Hello, my name is Alyson and I am the flaky friend. You know me from my unending excitement for all things social and my persistent habit of bailing at the last minute.
I’m sure a number of you just let out an irritated sigh. You all know me because I’m in your group of friends or, well, I used to be. Some of you have stopped trying to invite me to places and events because you got tired of me deciding not to go out with you on Saturday nights or finding an excuse for why lunch actually doesn’t work for me on Wednesday.
What you should know is that I usually really do want to go out and party, or meet up for dinner and drinks with friends, or even just hang out to watch The Bachelor at your house on Monday nights. But I have anxiety, and it messes up those plans.
Anxiety comes and goes over time. The general worry is pretty much always there, especially if it’s bad enough to land you with a clinical diagnosis, but the bouts of real, life-disrupting anxiety can sprout from all sorts of triggers. Everything from a change in daily routine to seeing roadkill on the way to work to finding out a loved one cheated on you – sometimes it’s a totally relatable battle. Sometimes, though, those triggers aren’t immediately obvious to the person experiencing them, and the desire to avoid stressful situations that might encourage those feelings becomes the person’s priority. Going out with friends might be one of those situations.
As an anxious person, I’ve been in therapy off and on since I was in the second grade. It’s something that I share with people because I think mental illness needs to be normalized so that those who really need help can get it without worry of being outcasted. I’m now 23, nearing 24, and very much considering returning to therapy within the month. Why? Well, I’m having a really difficult time with my anxiety and I didn’t see it coming. I’ve always been a bit of a homebody, but now I’m back to being that flaky friend.

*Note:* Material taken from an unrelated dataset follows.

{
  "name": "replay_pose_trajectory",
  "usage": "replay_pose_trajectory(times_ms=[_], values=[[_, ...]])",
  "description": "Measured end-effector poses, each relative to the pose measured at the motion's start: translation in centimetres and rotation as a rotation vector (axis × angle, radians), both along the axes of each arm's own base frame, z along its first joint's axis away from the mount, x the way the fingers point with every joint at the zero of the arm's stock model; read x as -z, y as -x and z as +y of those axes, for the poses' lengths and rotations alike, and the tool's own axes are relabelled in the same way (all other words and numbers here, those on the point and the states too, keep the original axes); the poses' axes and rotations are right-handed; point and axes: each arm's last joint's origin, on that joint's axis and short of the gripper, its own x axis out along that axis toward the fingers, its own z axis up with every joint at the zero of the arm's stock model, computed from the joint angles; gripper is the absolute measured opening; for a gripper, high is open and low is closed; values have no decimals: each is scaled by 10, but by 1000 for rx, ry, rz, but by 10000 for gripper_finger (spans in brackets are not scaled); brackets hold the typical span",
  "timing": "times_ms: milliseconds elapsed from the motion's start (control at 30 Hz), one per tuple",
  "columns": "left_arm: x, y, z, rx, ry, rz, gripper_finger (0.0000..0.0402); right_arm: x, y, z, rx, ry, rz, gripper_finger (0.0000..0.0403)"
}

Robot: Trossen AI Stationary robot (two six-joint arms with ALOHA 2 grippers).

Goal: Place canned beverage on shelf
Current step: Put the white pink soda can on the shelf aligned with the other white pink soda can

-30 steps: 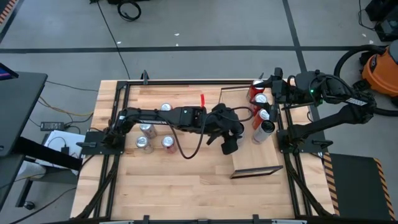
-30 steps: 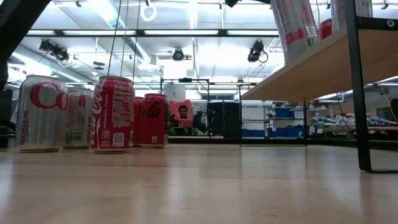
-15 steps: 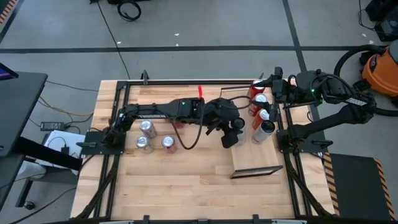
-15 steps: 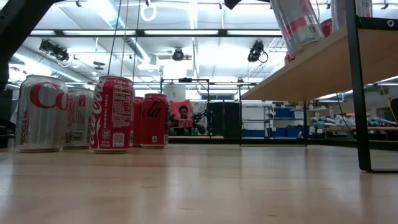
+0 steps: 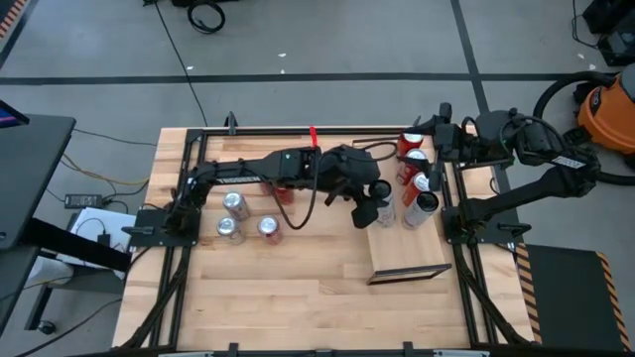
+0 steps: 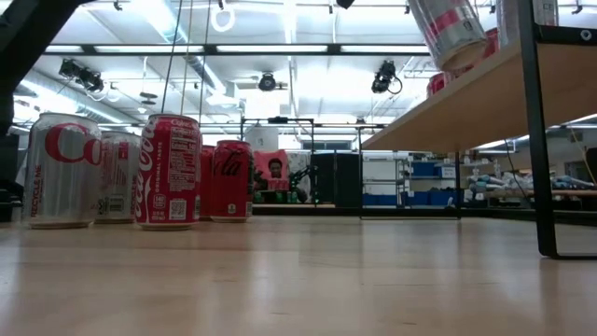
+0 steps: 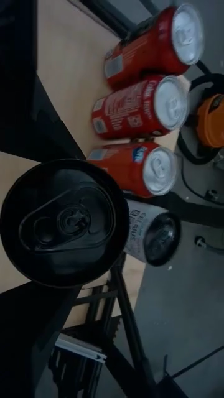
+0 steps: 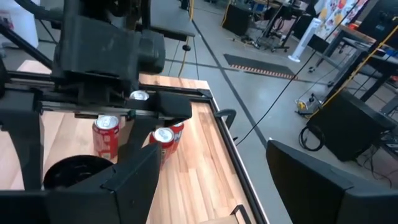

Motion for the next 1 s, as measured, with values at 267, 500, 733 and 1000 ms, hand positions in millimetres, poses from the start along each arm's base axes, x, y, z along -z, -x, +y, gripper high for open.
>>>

I was invited downtown by a handful of my friends this past weekend, and five days before the big night, I was thrilled about the opportunity to throw back a few cold ones and get dressed up. Once Friday came around, though, I panicked. I didn’t run around like an injured chicken or anything, I just felt this hot feeling in my chest and a tightness in my shoulders and the urge to run. That’s how anxiety feels for me – this urge to run. If I run, the urge doesn’t go away. It settles around my neck and into my arms and sometimes the only way to make it stop is to sit on the ground with my legs pulled in close to my stomach while I rock back and forth. Unfortunately, that doesn’t always work and, more unfortunately, sometimes it doesn’t even cross my mind because it’s preoccupied with other bothersome concerns.
Anyway, I knew that bailing on my friends wasn’t going to go over well. I knew that these particular friends didn’t know me well enough to know what I was feeling that night. I knew that making up an excuse wasn’t going to be okay so instead I just said, “I’m probably not going to go out tonight.??? I never got a text back and it sucked.
At this point, most people might say that I should know better, that I should force myself to go out when I’m in these situations. The problem is that I know what happens when I go out when I’m feeling this way because, for about two years, I had experience with exactly that. I’d either be miserable all night, staying sober and dealing with the drunks and overreacting because of my state of mind, I’d be drunk and emotional because suddenly my tenseness would melt into a pile of sadness over feeling like something is wrong with me, or I’d have a great time. Those first two, pathetically, tend to be the options that haunt me when I’m feeling anxious enough to not want to go out.
So, while your flaky friend may just be a POS, he or she may also have something else going on and might not be as chatty about it as I am. The friend probably knows that they’re risking their relationship with you and giving in to their worry, and that doesn’t mean that he or she doesn’t value you. It just means that those feelings are really, scarily strong and controlling them is harder than it might seem from the outside looking in.
Try to be understanding. We’ve lost enough friends over this – we don’t want to lose you, too.